Bien sûr, la classe joue un rôle majeur dans la perpétuation des inégalités ethniques dans le secteur culturel, mais il est aussi parfois utilisé pour camoufler le racisme structurel dans ses institutions. La race et la classe peuvent travailler en tandem pour marginaliser les minorités ethniques dans les espaces culturels, mais le racisme dans les espaces culturels a un lien direct avec le racisme dans les espaces sociaux et cela a un impact sur la façon dont la nation s'imagine – dictant qui appartient et qui n'appartient pas.
Il y a une doublure argentée, bien que. De nouveaux modes de production et de consommation culturelle via des avenues comme Netflix, Youtube, et Instagram changent les pratiques traditionnelles de production culturelle. L'important investissement de Netflix dans le contenu original et son modèle d'abonnement signifie que le réseau commande un contenu diversifié pour répondre et attirer davantage un public diversifié et réceptif. De telles tendances peuvent encore forcer les institutions à répondre correctement à leur manque de diversité.
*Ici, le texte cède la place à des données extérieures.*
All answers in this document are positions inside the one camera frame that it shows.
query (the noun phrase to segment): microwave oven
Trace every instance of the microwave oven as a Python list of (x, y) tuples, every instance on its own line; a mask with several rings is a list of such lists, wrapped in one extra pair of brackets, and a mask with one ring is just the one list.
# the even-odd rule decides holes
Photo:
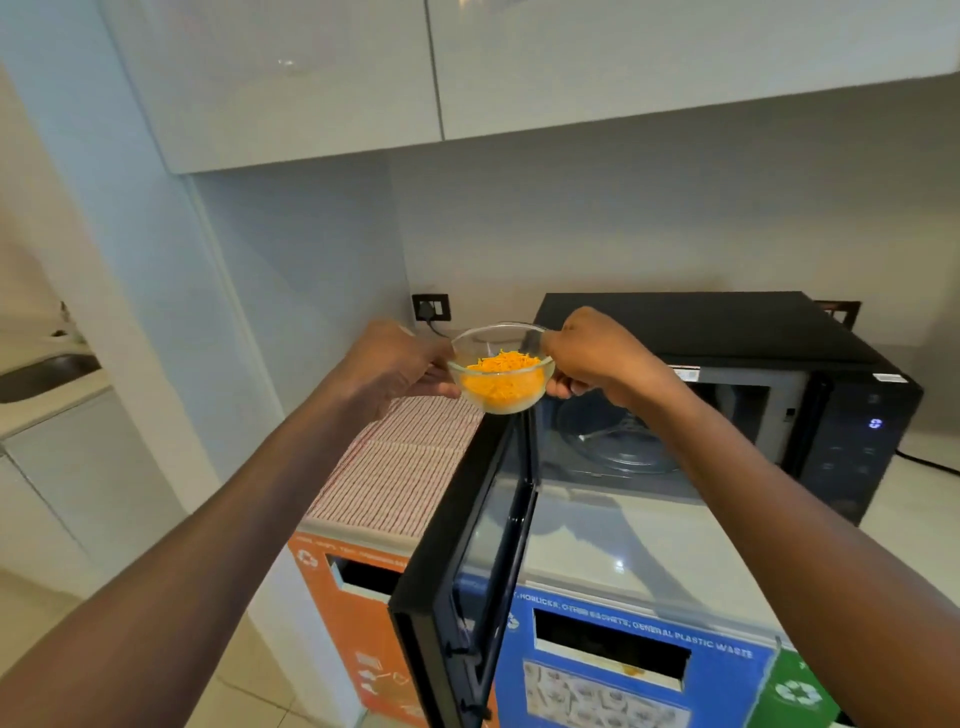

Un secteur culturel capable de représenter les diverses communautés britanniques et de répondre aux nouveaux moyens numériques de production et de distribution ne peut exister sans une main-d'œuvre diversifiée, institutions qui conceptualisent la diversité comme une force fondamentale, et des organismes de financement qui facilitent l'égalité ethnique à long terme dans le secteur plutôt que des initiatives de diversité de courte durée.
Cet article est republié à partir de The Conversation sous une licence Creative Commons. Lire l'article original.